Timebomb is heavy shit alright, but it's not that these hard rocking Germans lack humor. Two tunes on 'Timebomb' poke fun: 'Metal Eater' and the outrageously-titled 'Metal Maniac Master Mind'.
"Udo came up with this title for a song: 'Metal Eater'. We said, We love the title, but what is a Metal Eater? Is it a machine that goes down the street crunching up cars and eating them?' Udo says, 'No, it's a gambling machine, a one-armed bandit'. He's lost a lot of money on those machines.
"'Metal Maniac Master Mind is about praying to a god that isn't a god, like a film star. And, of course, it's kind of autobiographical. Udo is a Metal Maniac Master Mind too! But, " he laughs, "you shouldn't take that song too seriously!"
Accept: No Substitute!
UDO DIRKSCHNEIDER made his name with the argh!-sters
ACCEPT. Here we recall the career of these barking mad Metal merchants
"Udo was awesome, like this Sherman Tank rolling across the stage..."
Mathias Dieth, guitarist with UDO, is recounting the mid-1980s when he was a teenage Heavy Metal fan, and his current employer Mr. Dirkschneider was singer with Accept.

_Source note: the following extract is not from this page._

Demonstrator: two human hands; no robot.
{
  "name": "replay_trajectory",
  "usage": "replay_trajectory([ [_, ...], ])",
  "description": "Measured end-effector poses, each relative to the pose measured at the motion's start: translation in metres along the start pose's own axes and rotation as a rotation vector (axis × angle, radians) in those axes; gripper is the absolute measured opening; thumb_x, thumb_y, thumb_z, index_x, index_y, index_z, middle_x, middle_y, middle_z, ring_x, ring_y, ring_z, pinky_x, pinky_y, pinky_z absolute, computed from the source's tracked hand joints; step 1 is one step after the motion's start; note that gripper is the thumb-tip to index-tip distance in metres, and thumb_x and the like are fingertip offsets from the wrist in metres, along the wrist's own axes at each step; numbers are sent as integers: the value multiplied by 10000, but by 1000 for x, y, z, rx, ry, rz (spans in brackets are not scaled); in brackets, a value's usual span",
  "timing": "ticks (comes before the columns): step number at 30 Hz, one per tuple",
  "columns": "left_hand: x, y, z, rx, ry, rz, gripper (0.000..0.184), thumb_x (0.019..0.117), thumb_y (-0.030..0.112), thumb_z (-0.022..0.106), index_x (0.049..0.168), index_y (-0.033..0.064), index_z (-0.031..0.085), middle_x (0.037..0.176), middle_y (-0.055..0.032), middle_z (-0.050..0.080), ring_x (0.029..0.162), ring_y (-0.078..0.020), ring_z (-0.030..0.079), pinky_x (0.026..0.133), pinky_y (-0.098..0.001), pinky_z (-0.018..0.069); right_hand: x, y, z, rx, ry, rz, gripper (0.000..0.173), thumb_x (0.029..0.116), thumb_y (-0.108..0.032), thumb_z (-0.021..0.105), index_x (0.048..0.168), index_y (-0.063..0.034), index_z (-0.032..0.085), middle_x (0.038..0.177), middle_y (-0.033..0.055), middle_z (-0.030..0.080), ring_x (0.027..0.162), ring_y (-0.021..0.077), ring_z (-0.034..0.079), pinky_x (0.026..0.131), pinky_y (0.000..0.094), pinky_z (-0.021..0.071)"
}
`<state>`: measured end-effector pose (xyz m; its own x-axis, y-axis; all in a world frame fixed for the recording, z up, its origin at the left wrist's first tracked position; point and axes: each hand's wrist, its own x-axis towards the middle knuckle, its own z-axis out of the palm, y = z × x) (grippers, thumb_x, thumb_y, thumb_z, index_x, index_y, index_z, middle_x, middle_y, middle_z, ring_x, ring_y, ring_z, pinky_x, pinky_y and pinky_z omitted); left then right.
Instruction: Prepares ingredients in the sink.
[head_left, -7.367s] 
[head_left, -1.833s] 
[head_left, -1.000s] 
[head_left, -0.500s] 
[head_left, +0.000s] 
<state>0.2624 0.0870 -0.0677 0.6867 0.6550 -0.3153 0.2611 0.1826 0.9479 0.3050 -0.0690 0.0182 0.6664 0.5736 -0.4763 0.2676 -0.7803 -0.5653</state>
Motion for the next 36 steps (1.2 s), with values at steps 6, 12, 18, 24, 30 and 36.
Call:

Accept were EuroMetal gods, Dirkschneider a dumpy deity in military fatigues and heavy rubber boots.
A little outmoded by Thrash, Accept were traditionalists, playing the kind of taut, hard, barking mad Heavy Metal that had Xavier 'FA Cup Runners-Up 1991' Russell spouting capped-up, boiled-up superlatives like KRUNCHING, AGGRESSIVE and SKWASH RAKKET FRENZY.

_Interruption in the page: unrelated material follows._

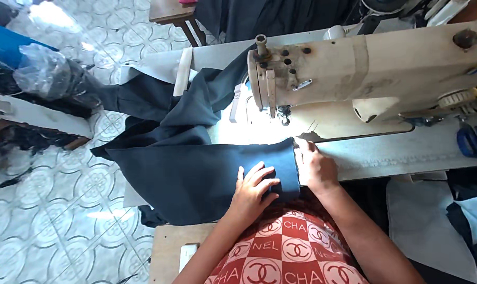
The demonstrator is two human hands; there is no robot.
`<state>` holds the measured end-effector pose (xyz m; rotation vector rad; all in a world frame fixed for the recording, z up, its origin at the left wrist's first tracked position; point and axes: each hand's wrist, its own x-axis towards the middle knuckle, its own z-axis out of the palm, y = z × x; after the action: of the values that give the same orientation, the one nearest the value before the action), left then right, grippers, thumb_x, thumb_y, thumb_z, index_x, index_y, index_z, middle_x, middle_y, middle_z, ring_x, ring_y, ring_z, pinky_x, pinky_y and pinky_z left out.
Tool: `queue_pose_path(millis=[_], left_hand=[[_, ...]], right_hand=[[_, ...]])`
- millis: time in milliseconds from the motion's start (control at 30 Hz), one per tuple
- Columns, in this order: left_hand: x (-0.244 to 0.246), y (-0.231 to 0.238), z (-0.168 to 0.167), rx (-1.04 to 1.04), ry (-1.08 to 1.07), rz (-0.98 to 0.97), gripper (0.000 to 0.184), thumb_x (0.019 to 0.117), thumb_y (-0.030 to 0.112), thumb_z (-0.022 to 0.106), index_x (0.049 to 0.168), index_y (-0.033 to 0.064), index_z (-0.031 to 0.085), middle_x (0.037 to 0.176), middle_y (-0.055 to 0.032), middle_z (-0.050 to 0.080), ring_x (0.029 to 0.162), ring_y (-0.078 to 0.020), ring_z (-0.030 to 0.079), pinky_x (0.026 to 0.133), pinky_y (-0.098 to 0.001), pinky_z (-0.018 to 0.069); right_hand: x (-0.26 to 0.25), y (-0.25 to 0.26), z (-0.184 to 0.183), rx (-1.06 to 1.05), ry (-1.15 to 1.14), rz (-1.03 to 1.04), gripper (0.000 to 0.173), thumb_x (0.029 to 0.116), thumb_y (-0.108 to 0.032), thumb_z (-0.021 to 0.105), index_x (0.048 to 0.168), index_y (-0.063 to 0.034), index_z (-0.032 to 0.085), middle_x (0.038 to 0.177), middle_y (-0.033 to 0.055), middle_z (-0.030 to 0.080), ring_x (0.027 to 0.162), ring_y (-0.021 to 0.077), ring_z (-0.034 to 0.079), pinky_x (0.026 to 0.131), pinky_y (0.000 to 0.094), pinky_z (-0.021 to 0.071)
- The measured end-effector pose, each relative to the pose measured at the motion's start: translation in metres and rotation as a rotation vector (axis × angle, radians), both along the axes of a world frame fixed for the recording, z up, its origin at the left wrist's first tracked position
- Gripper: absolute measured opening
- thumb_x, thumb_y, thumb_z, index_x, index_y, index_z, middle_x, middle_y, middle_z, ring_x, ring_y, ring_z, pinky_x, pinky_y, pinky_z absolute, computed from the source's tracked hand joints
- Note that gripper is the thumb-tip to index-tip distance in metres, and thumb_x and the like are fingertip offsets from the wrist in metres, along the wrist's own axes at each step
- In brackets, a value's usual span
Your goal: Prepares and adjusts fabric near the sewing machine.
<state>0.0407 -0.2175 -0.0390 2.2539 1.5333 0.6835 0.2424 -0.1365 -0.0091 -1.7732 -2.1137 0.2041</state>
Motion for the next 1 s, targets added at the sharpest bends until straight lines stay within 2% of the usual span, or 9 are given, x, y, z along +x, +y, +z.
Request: queue_pose_path(millis=[133, 233, 333, 400, 500, 633, 667, 867, 1000], left_hand=[[-0.007, 0.017, 0.001, 0.024, 0.036, 0.099, 0.039, 0.0975, 0.05, 0.061, 0.125, 0.0246, 0.072, 0.144, -0.0029, 0.062, 0.142, -0.0336, 0.049, 0.109, -0.0805, 0.0253], [-0.014, 0.032, 0.001, 0.002, 0.048, 0.156, 0.047, 0.0957, 0.056, 0.061, 0.127, 0.0227, 0.071, 0.146, -0.0058, 0.06, 0.143, -0.0329, 0.048, 0.111, -0.0808, 0.0213], [-0.012, 0.038, 0.002, -0.011, 0.034, 0.188, 0.048, 0.0921, 0.057, 0.065, 0.126, 0.0224, 0.071, 0.147, -0.006, 0.058, 0.145, -0.0318, 0.045, 0.112, -0.0807, 0.018], [-0.009, 0.039, 0.001, -0.008, 0.043, 0.218, 0.049, 0.0911, 0.057, 0.066, 0.126, 0.0231, 0.071, 0.148, -0.0054, 0.058, 0.147, -0.0315, 0.043, 0.113, -0.0798, 0.0182], [-0.006, 0.039, 0.0, -0.008, 0.071, 0.249, 0.052, 0.0912, 0.058, 0.064, 0.127, 0.0218, 0.071, 0.149, -0.0067, 0.057, 0.148, -0.0327, 0.041, 0.113, -0.0789, 0.0181], [-0.006, 0.038, 0.0, -0.005, 0.077, 0.247, 0.052, 0.0916, 0.058, 0.064, 0.128, 0.0226, 0.07, 0.149, -0.0062, 0.057, 0.149, -0.0324, 0.04, 0.114, -0.0786, 0.0171], [-0.006, 0.038, 0.0, -0.006, 0.076, 0.249, 0.051, 0.0918, 0.058, 0.064, 0.129, 0.0228, 0.07, 0.149, -0.0058, 0.057, 0.149, -0.0327, 0.04, 0.114, -0.0785, 0.0173], [-0.005, 0.038, 0.001, -0.005, 0.086, 0.258, 0.052, 0.0913, 0.059, 0.064, 0.129, 0.0229, 0.07, 0.15, -0.0058, 0.056, 0.149, -0.0323, 0.04, 0.114, -0.0783, 0.0176], [-0.005, 0.037, 0.0, 0.001, 0.092, 0.253, 0.052, 0.0916, 0.058, 0.063, 0.129, 0.0225, 0.07, 0.15, -0.0065, 0.056, 0.149, -0.0329, 0.04, 0.113, -0.0785, 0.0177]], right_hand=[[0.014, 0.003, 0.005, -0.081, 0.041, -0.073, 0.035, 0.1017, -0.011, 0.057, 0.136, -0.0075, 0.064, 0.112, 0.02, 0.073, 0.075, 0.0394, 0.073, 0.062, 0.0567, 0.0587], [0.03, -0.009, 0.009, -0.062, 0.085, -0.09, 0.035, 0.1006, -0.01, 0.06, 0.135, -0.0042, 0.062, 0.111, 0.0202, 0.071, 0.078, 0.038, 0.073, 0.064, 0.0564, 0.059], [0.033, -0.041, 0.019, -0.051, 0.09, -0.033, 0.028, 0.0959, -0.017, 0.063, 0.119, -0.0009, 0.068, 0.095, 0.0163, 0.073, 0.069, 0.0314, 0.072, 0.057, 0.05, 0.0575], [0.03, -0.065, 0.022, -0.075, 0.076, 0.026, 0.03, 0.0923, -0.023, 0.063, 0.112, -0.0028, 0.073, 0.09, 0.0127, 0.075, 0.065, 0.0271, 0.071, 0.052, 0.0453, 0.0571], [0.023, -0.086, 0.019, -0.15, 0.061, 0.089, 0.032, 0.0912, -0.023, 0.062, 0.117, -0.0079, 0.074, 0.094, 0.0097, 0.075, 0.064, 0.0237, 0.071, 0.052, 0.0415, 0.0571], [0.023, -0.081, 0.01, -0.067, -0.042, -0.005, 0.028, 0.091, -0.018, 0.063, 0.11, -0.0007, 0.073, 0.093, 0.0169, 0.073, 0.061, 0.0299, 0.07, 0.05, 0.0442, 0.0563], [0.026, -0.079, 0.01, -0.052, -0.064, -0.033, 0.029, 0.0916, -0.018, 0.063, 0.113, -0.0003, 0.073, 0.094, 0.0174, 0.074, 0.062, 0.0306, 0.071, 0.05, 0.0449, 0.0567], [0.025, -0.09, 0.02, -0.05, -0.083, 0.018, 0.031, 0.0923, -0.017, 0.061, 0.116, -0.0027, 0.074, 0.098, 0.0158, 0.074, 0.063, 0.0284, 0.071, 0.051, 0.0418, 0.057], [0.013, -0.08, 0.004, 0.039, -0.094, 0.033, 0.029, 0.0935, -0.014, 0.061, 0.115, -0.0005, 0.074, 0.094, 0.017, 0.074, 0.06, 0.0287, 0.07, 0.05, 0.0396, 0.0564]])
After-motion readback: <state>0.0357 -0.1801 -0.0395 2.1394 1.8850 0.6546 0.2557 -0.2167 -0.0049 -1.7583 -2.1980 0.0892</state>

Stealing licks from the Scorpions and Judas Priest, Accept were the first German Metal combo to go global since the Scorpions- and almost the last before Helloween.
"Accept were huge in Germany," Mathias recalls, "and they were a big inspiration to young German heavy Metal bands."
A run of three classically Aryan and boisterous albums- the formative 'Breaker', the watershed 'Restless And Wild' and the major label debut 'Balls To The Wall'- thrust Accept to the forefront of European Heavy Metal.
Amid suggestions that the homo-erotic leather fetishism on the cover of 'Balls To The Wall' was the first, uh, fruit of the New Wave Of Gay Heavy Metal, Accept played at the 1984 Castle Donington Monsters Of Rock fest and came on like born heirs to Judas priest. But they blew it.
The next two LPs- 'Metal heart' and 'Russian Roulette'- were cruddy and soft, and a live-in-Japan mini- 'Tokyo Tapes' didn't help.
Accept's star waned. Udo quit; the band made one more crap record with a terrible American singer, then split for good.
Udo formed a new band and got back to making the sort of uncompromising, superheavyweight f**k-you Heavy Metal typical of Accept's best years. the new band was titled, humbly, UDO. (Topical gag...Q: How many lead singers does it take to change a light bulb? A: One- they just hold up the bulb, and the whole world revolves around them!)